▶ _What you should do_
Keep only those lines of the records that include the string "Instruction".

▶ _Data for this task_
• • •

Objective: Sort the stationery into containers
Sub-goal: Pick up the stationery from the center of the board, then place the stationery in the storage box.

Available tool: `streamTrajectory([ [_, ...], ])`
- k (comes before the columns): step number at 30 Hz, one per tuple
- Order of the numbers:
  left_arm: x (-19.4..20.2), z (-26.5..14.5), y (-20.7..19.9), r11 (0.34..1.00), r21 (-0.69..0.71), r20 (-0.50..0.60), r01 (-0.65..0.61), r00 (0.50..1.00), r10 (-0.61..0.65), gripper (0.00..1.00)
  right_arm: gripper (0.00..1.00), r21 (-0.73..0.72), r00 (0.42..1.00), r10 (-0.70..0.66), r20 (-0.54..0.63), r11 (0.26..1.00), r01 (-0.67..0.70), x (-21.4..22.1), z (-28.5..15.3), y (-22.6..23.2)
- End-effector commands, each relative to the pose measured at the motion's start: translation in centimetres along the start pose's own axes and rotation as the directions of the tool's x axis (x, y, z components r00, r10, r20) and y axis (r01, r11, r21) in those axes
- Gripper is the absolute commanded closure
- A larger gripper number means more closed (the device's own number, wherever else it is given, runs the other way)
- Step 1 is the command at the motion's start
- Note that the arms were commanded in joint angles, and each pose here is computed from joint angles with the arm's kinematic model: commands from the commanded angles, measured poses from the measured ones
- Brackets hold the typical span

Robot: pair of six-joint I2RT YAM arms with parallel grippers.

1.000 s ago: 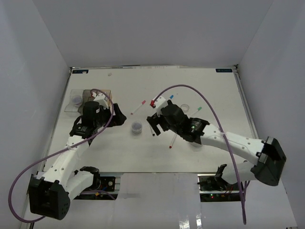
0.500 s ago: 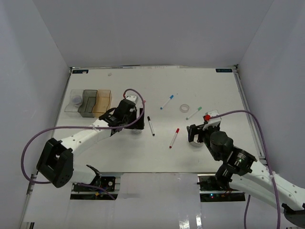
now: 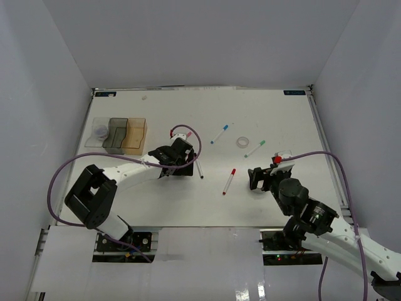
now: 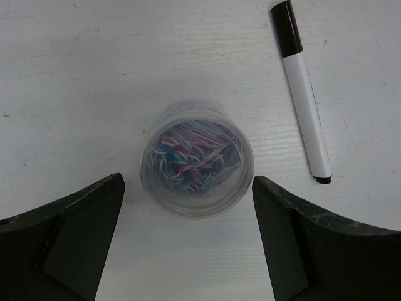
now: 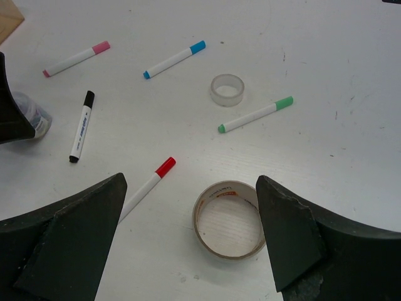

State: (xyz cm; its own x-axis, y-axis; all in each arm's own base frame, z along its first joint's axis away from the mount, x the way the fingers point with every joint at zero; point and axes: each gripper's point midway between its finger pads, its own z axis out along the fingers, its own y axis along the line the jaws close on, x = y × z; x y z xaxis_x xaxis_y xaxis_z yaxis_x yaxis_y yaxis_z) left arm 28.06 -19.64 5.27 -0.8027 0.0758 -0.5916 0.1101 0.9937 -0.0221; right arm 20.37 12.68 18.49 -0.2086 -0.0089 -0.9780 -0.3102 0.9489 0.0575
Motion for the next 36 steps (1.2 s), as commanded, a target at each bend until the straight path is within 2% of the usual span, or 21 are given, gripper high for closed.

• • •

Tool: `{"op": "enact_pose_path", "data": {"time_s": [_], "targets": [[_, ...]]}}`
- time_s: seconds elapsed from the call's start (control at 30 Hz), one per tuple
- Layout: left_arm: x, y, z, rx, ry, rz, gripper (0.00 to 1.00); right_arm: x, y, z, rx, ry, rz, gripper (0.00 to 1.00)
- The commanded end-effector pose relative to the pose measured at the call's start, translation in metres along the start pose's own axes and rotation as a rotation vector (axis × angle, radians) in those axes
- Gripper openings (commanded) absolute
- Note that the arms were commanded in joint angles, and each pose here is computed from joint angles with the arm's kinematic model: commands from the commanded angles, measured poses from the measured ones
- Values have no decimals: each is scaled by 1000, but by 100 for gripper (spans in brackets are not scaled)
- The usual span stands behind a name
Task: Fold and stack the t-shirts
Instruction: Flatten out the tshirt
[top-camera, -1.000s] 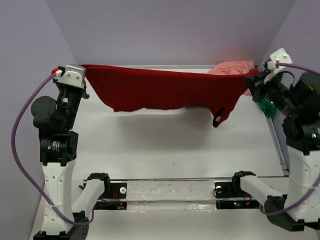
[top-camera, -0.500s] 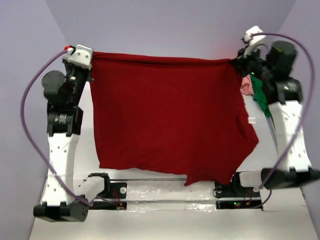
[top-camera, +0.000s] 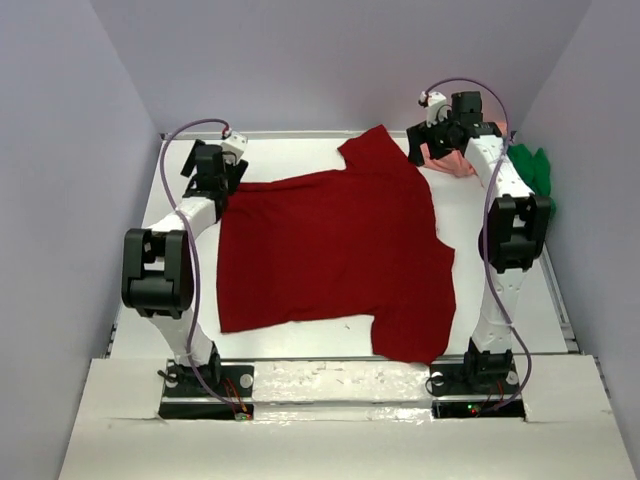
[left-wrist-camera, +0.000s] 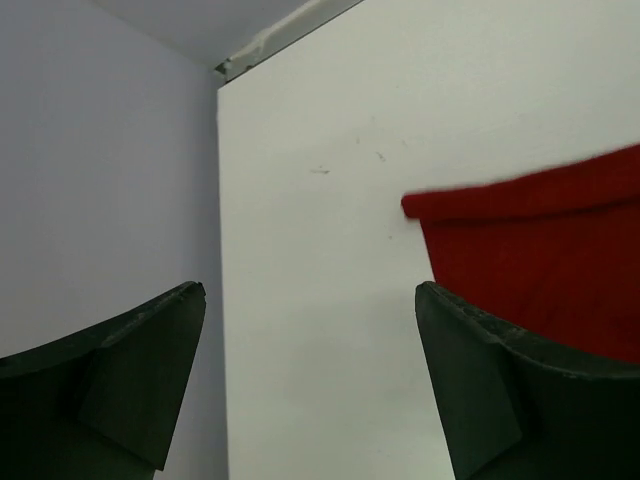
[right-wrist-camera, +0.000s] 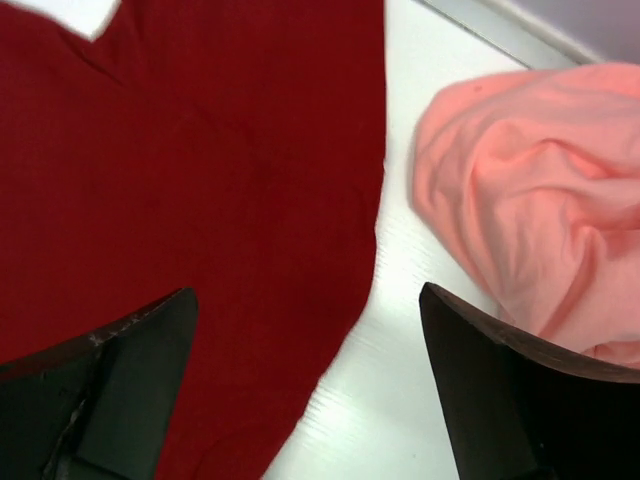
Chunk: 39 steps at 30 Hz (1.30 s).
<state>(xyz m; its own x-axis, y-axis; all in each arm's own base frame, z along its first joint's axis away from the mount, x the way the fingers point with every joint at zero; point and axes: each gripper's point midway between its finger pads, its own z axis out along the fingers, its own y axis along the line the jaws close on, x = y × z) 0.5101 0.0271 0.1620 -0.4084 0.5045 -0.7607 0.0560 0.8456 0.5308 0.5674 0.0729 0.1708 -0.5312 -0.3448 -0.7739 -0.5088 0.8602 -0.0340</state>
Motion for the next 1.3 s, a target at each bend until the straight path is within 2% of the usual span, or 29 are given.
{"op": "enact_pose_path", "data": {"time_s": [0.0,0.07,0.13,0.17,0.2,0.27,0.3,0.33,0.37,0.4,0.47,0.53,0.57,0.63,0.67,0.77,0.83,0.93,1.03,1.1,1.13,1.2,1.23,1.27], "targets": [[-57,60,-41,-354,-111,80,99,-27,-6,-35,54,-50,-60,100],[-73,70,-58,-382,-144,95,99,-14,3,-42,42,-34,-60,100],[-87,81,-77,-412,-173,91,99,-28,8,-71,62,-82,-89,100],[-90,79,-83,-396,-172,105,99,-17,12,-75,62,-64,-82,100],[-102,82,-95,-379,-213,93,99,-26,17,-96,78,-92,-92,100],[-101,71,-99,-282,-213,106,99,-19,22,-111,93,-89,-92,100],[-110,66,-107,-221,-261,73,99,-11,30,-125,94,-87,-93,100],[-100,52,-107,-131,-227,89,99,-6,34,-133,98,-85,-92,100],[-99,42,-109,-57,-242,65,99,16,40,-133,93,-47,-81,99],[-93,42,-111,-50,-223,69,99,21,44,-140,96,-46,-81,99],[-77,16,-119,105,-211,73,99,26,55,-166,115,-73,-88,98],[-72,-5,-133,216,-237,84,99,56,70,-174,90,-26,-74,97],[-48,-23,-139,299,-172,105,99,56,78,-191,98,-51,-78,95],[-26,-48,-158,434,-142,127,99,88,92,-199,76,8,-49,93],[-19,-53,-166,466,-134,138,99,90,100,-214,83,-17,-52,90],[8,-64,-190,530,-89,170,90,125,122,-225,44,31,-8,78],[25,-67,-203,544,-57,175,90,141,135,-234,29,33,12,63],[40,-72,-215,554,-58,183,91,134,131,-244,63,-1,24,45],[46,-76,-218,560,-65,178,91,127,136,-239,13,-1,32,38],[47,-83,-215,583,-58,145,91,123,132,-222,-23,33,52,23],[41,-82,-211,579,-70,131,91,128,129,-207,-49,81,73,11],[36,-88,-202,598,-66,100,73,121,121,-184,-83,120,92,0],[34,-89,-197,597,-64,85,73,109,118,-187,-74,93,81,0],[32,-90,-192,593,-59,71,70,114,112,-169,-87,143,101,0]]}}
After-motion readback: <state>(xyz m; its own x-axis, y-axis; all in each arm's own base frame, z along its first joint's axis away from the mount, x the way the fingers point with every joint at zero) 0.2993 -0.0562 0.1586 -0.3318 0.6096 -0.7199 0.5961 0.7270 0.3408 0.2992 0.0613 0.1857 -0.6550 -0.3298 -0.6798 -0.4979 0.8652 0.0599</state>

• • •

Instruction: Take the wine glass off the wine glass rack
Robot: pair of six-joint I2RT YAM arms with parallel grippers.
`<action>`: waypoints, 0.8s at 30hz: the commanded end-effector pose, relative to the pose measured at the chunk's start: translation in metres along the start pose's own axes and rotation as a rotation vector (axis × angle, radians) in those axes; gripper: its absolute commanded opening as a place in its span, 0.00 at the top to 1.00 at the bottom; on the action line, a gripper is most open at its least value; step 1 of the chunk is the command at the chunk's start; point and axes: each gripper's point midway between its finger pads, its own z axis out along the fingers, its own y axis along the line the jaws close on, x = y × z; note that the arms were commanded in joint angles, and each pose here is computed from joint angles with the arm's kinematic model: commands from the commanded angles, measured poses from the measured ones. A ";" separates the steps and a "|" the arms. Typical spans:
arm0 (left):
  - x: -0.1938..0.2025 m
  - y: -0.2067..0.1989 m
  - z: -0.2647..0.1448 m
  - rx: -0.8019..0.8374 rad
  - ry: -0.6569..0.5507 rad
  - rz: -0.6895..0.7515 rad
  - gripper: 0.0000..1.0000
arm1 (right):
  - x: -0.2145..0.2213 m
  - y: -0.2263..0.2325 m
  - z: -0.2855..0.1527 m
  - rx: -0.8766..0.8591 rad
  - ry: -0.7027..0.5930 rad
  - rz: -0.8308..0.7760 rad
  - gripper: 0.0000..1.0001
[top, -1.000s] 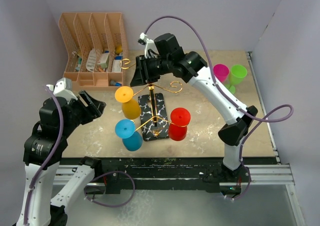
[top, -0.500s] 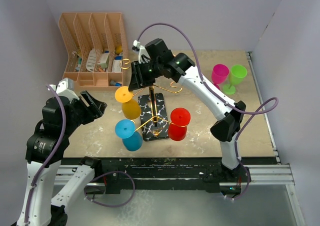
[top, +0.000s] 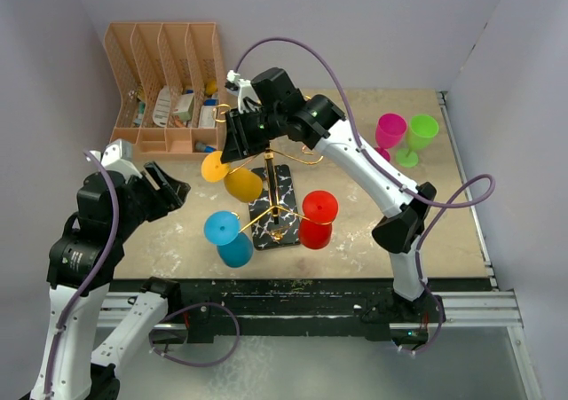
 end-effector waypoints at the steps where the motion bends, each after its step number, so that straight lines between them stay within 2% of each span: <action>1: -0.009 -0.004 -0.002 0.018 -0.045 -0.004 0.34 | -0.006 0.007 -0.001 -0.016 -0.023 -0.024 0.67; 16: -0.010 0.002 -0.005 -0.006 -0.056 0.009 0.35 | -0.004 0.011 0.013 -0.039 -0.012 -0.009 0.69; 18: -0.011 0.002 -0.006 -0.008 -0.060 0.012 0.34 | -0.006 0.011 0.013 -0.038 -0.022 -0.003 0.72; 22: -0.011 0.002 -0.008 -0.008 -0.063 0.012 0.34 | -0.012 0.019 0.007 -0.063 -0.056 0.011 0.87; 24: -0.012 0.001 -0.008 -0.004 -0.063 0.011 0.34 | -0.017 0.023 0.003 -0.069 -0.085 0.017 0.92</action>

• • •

▶ _Answer_
Instruction: Flatten out the tshirt
Instruction: Take the wine glass off the wine glass rack

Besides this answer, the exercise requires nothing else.